Try it
For the word "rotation", report how many lines of the records below contain it, and nothing more.

(Data for processing)

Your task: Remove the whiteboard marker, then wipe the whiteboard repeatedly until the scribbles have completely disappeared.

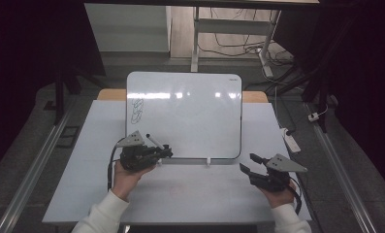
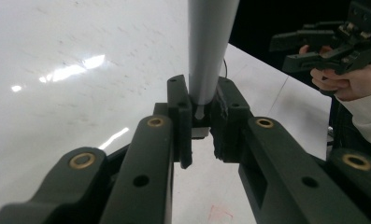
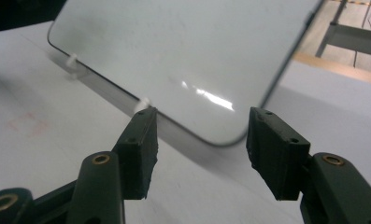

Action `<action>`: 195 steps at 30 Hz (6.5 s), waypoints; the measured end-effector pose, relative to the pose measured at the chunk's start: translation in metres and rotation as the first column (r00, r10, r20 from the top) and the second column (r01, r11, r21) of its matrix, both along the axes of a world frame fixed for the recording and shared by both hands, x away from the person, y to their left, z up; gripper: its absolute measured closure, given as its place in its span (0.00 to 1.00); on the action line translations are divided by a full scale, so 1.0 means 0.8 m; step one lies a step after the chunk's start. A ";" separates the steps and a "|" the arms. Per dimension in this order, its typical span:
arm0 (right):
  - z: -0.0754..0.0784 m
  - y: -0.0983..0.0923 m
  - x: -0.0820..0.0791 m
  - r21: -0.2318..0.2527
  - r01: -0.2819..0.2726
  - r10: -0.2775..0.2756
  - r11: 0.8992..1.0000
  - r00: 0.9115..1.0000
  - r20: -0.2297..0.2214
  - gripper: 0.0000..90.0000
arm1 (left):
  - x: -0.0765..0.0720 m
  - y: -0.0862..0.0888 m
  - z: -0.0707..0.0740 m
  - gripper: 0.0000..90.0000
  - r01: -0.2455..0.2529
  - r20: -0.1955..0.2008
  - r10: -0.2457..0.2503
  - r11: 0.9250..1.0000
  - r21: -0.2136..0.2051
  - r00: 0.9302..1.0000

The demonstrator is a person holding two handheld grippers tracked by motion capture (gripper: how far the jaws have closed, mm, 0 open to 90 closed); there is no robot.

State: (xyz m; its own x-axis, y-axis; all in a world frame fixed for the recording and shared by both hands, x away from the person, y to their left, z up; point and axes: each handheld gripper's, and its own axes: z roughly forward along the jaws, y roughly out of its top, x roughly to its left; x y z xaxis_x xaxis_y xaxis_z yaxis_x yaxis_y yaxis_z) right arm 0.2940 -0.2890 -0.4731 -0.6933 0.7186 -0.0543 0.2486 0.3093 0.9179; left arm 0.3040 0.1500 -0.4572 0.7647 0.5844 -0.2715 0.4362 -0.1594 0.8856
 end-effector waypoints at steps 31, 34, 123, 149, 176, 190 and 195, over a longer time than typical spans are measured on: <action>-0.032 -0.020 0.009 -0.108 -0.023 0.016 0.994 0.998 -0.067 0.48 | 0.014 0.073 0.024 0.86 -0.168 0.058 0.172 0.984 -0.061 0.983; -0.034 -0.020 0.009 -0.119 -0.026 0.018 0.993 0.997 -0.069 0.48 | 0.019 0.083 0.023 0.86 -0.205 0.061 0.208 0.977 -0.058 0.976; -0.042 -0.011 0.013 -0.146 -0.062 0.047 0.987 0.994 -0.099 0.48 | 0.155 0.102 0.016 0.87 -0.341 0.182 0.342 0.939 -0.038 0.922; -0.042 -0.009 0.012 -0.148 -0.065 0.051 0.987 0.994 -0.100 0.48 | 0.156 0.140 0.027 0.87 -0.437 0.197 0.432 0.899 -0.017 0.880; -0.044 -0.006 0.013 -0.153 -0.075 0.059 0.985 0.993 -0.104 0.47 | 0.135 0.109 0.003 0.87 -0.365 0.210 0.358 0.931 -0.007 0.910; -0.044 -0.005 0.012 -0.155 -0.080 0.063 0.985 0.992 -0.106 0.47 | 0.123 0.103 -0.011 0.87 -0.345 0.193 0.342 0.938 -0.022 0.919; -0.044 -0.005 0.012 -0.155 -0.078 0.062 0.985 0.992 -0.107 0.47 | 0.128 0.122 0.001 0.87 -0.401 0.207 0.393 0.916 -0.002 0.896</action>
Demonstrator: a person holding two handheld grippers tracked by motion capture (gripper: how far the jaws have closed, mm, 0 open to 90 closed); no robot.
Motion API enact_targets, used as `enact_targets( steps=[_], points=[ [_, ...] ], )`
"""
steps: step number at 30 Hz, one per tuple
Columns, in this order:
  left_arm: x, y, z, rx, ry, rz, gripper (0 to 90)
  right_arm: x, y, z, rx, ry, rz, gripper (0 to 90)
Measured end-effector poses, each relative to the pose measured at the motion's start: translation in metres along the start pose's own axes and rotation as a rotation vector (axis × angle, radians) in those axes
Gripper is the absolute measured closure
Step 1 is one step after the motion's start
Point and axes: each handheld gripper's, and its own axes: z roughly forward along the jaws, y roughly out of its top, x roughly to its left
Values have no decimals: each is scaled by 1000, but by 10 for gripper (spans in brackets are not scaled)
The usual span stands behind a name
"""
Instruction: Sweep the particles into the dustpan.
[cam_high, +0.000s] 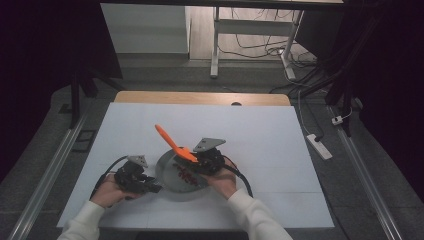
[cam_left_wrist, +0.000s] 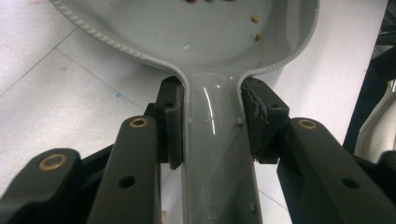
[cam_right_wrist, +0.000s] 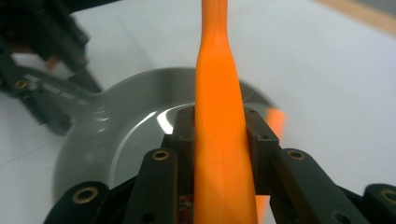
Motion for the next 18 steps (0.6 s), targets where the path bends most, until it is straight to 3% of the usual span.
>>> enact_targets(
  steps=[4,9,18],
  points=[
    [0,0,0,1,1,2,619,-19,-1,-14,-28,-55,45,702],
    [0,0,0,2,2,4,619,-36,-6,-25,-27,-119,68,702],
    [-1,-1,-2,4,0,3,619,-54,-22,-24,17,-173,99,702]
  ],
)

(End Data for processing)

Solution to the problem
2